(Work instruction)
Give the lines of the material verbatim, from the first line to the line with "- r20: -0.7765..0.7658", including both.

---------- Supplied information ----------

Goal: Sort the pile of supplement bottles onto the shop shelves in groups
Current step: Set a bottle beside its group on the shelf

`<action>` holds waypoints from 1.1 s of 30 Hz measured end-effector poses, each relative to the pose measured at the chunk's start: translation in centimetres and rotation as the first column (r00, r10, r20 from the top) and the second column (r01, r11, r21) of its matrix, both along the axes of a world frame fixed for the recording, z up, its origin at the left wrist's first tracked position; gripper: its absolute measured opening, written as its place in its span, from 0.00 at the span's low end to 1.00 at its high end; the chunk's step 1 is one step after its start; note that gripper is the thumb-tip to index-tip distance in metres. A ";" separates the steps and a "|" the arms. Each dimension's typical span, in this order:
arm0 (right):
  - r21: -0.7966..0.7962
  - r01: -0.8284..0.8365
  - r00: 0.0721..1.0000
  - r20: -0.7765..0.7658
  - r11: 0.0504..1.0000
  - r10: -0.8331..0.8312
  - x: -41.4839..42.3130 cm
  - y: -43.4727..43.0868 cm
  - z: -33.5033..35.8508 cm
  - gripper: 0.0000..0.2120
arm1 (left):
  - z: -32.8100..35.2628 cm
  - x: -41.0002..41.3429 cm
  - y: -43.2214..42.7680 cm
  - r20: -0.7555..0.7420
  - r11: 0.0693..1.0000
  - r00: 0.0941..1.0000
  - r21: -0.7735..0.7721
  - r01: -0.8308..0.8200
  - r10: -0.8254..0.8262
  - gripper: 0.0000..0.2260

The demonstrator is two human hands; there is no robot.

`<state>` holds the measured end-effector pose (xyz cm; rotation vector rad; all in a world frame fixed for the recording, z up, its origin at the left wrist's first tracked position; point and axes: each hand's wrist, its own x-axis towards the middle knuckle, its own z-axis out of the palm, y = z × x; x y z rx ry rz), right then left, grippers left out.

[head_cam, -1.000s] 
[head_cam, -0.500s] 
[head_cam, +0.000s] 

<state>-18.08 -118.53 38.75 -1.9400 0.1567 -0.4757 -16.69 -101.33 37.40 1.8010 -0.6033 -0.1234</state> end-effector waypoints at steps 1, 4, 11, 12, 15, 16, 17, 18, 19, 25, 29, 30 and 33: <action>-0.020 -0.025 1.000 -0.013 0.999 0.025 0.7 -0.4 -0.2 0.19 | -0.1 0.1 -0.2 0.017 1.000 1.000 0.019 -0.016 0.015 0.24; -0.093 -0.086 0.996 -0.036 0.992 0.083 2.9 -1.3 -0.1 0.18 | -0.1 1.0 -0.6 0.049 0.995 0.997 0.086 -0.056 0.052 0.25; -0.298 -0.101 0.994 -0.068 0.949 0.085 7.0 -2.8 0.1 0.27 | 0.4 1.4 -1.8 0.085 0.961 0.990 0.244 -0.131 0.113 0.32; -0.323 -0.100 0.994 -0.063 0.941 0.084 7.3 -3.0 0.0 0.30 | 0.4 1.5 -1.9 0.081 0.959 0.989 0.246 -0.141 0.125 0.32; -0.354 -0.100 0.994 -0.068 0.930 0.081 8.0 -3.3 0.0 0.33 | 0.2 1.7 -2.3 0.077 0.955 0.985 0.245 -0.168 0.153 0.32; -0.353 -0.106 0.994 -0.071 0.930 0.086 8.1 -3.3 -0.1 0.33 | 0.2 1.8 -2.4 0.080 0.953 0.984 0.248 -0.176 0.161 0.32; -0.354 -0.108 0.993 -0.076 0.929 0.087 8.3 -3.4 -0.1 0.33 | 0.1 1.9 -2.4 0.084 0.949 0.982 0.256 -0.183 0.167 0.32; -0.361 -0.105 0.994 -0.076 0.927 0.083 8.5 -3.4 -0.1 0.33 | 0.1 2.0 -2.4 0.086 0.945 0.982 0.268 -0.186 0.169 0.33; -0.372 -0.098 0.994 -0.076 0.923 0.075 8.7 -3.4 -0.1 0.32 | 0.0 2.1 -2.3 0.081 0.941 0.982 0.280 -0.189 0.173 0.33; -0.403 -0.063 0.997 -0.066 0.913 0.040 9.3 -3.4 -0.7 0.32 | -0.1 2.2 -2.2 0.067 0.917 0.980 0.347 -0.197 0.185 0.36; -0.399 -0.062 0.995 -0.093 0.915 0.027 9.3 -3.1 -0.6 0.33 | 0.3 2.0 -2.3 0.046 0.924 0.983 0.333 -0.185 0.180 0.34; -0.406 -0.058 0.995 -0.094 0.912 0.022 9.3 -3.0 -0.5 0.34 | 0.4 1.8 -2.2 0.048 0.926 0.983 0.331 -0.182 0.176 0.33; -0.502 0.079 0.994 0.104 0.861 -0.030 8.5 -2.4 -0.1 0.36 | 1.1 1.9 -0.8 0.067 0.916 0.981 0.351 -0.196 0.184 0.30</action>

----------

(Solution to the exercise)
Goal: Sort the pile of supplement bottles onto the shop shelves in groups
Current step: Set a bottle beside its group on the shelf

`<action>` holds waypoints from 1.1 s of 30 Hz measured end-effector poses, each relative to the pose measured at the chunk's start: translation in centimetres and rotation as the first column (r00, r10, r20 from the top) and the second column (r01, r11, r21) of its matrix, both along the axes of a world frame fixed for the recording, z up, its origin at the left wrist's first tracked position; gripper: its absolute measured opening, written as its place in its span, from 0.00 at the span's low end to 1.00 at its high end; the chunk's step 1 is one step after its start; note that gripper is the thumb-tip to index-tip distance in metres. A ";" separates the steps and a "|" the arms. Each dimension's typical span, in this order:
arm0 (right):
  - r21: -0.7966..0.7962
  - r01: -0.8284..0.8365
  - r00: 0.0721..1.0000
  - r20: -0.7765..0.7658

This exercise has nothing more to it.